* _Extracted records_
++++++++

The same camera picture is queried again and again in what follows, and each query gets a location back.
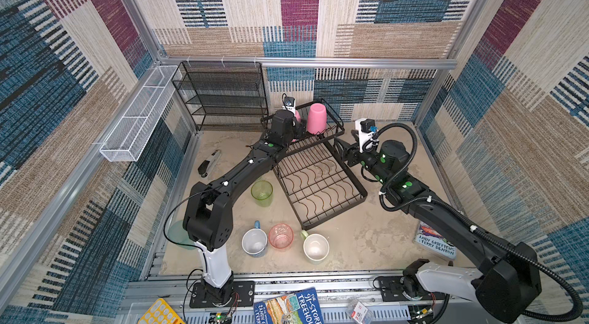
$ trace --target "yellow board game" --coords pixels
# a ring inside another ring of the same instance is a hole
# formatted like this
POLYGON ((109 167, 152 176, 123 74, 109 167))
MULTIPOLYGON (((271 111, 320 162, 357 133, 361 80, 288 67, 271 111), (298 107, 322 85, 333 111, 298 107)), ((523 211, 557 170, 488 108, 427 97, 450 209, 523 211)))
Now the yellow board game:
POLYGON ((186 324, 164 299, 158 299, 137 324, 186 324))

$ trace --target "white mesh basket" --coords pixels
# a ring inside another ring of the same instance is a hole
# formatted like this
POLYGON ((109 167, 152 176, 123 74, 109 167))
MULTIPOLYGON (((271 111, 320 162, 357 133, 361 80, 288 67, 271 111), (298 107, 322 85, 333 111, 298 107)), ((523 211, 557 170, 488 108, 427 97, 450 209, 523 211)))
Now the white mesh basket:
POLYGON ((180 80, 177 66, 159 66, 141 88, 131 106, 100 148, 109 162, 136 162, 174 93, 171 82, 180 80))

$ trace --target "table surface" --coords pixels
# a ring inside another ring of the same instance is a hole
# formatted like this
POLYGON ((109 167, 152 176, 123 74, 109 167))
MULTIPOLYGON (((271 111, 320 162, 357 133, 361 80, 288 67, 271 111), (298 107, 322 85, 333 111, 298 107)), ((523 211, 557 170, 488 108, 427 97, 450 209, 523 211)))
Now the table surface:
MULTIPOLYGON (((346 133, 341 136, 342 140, 353 142, 350 134, 353 127, 353 123, 345 124, 346 133)), ((233 168, 249 153, 250 148, 246 145, 254 144, 259 137, 260 134, 256 132, 204 131, 184 197, 190 195, 190 189, 196 182, 208 183, 233 168), (198 166, 215 149, 221 150, 221 158, 211 174, 202 178, 198 174, 198 166)), ((400 140, 408 151, 411 148, 411 137, 401 128, 389 129, 379 139, 381 143, 388 139, 400 140)), ((233 207, 233 232, 226 243, 229 265, 233 271, 236 273, 286 273, 404 269, 419 258, 445 264, 443 259, 413 242, 418 220, 401 211, 383 210, 378 200, 380 183, 371 183, 362 179, 360 166, 351 169, 368 191, 368 196, 360 205, 346 210, 309 231, 309 233, 322 234, 329 241, 329 255, 318 265, 311 264, 303 253, 303 240, 299 236, 302 229, 274 172, 264 174, 261 179, 269 181, 274 189, 272 204, 267 208, 258 206, 248 189, 233 207), (291 246, 286 250, 276 250, 269 245, 263 257, 247 255, 241 248, 241 238, 253 228, 256 220, 261 222, 261 228, 266 233, 277 223, 290 225, 294 231, 294 241, 291 246)), ((426 183, 441 199, 448 200, 421 142, 413 162, 409 165, 409 172, 426 183)), ((186 204, 179 207, 175 220, 184 217, 185 208, 186 204)), ((473 266, 460 251, 454 264, 464 267, 473 266)), ((188 274, 195 268, 200 268, 197 250, 167 245, 160 274, 188 274)))

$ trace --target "the 91-storey treehouse book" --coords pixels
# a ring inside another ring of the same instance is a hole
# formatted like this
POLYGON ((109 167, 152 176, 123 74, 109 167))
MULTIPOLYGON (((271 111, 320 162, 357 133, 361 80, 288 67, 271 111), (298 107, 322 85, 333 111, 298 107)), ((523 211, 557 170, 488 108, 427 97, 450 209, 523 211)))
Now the the 91-storey treehouse book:
POLYGON ((258 302, 256 324, 323 324, 315 288, 258 302))

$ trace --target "book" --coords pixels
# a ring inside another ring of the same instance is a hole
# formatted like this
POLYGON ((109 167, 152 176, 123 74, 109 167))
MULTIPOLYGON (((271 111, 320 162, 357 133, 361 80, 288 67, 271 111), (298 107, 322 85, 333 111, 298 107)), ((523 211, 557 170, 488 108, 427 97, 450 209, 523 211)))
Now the book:
POLYGON ((415 243, 449 260, 456 259, 456 247, 429 225, 419 221, 415 243))
POLYGON ((254 320, 256 324, 324 324, 315 288, 257 302, 254 320))

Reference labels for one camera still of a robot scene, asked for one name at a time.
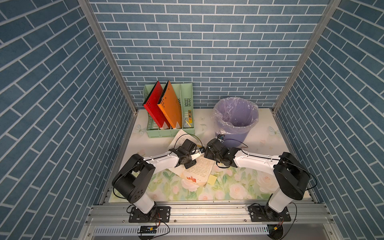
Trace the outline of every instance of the white table surface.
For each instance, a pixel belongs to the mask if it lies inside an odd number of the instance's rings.
[[[212,109],[194,109],[195,135],[203,144],[215,138],[211,113]],[[147,111],[139,110],[120,168],[133,154],[149,157],[168,150],[173,137],[149,138],[146,134],[147,123]],[[258,154],[280,155],[289,151],[270,109],[267,108],[259,109],[259,122],[249,132],[244,143],[249,146],[247,151]],[[211,174],[218,177],[215,185],[207,184],[196,188],[196,185],[191,185],[165,170],[152,177],[146,192],[156,201],[267,199],[278,187],[274,176],[252,169],[220,169],[215,165]],[[109,200],[124,201],[126,202],[114,195]]]

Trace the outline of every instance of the blue brick wallpaper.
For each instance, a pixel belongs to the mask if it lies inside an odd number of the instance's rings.
[[[384,234],[383,13],[382,0],[342,0],[277,114],[351,240]]]
[[[91,0],[133,100],[193,82],[194,107],[240,96],[270,108],[328,0]]]
[[[77,0],[0,0],[0,239],[73,239],[130,107]]]

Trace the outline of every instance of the trash can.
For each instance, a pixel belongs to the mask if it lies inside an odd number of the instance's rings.
[[[212,120],[216,134],[224,135],[223,144],[238,147],[259,121],[259,109],[255,103],[243,98],[224,98],[215,105]]]

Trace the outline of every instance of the yellow sticky note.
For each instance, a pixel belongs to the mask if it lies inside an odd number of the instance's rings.
[[[208,177],[208,181],[207,181],[207,183],[210,184],[210,185],[214,185],[215,182],[216,182],[216,179],[217,179],[216,176],[210,174],[209,177]]]

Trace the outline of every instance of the ventilated panel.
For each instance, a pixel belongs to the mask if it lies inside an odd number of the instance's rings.
[[[269,234],[267,225],[177,225],[169,226],[168,235],[266,235]],[[140,226],[105,226],[96,227],[94,236],[137,236]],[[168,232],[165,225],[157,229],[158,234]]]

++++++++

* _Required work_
The lines above starting at the one that contains "Trace the outline of every instance of the yellow" and ending at the one that contains "Trace the outline of every instance of the ventilated" must be transcribed exactly, and no other lines may appear.

* _Your solution_
Trace the outline of every instance of the yellow sticky note.
For each instance, a pixel belongs to the mask if it lies inside an odd number of the instance's rings.
[[[208,177],[208,181],[207,181],[207,183],[210,184],[210,185],[214,185],[215,182],[216,182],[216,179],[217,179],[216,176],[210,174],[209,177]]]

Trace the outline of every instance of the ventilated panel.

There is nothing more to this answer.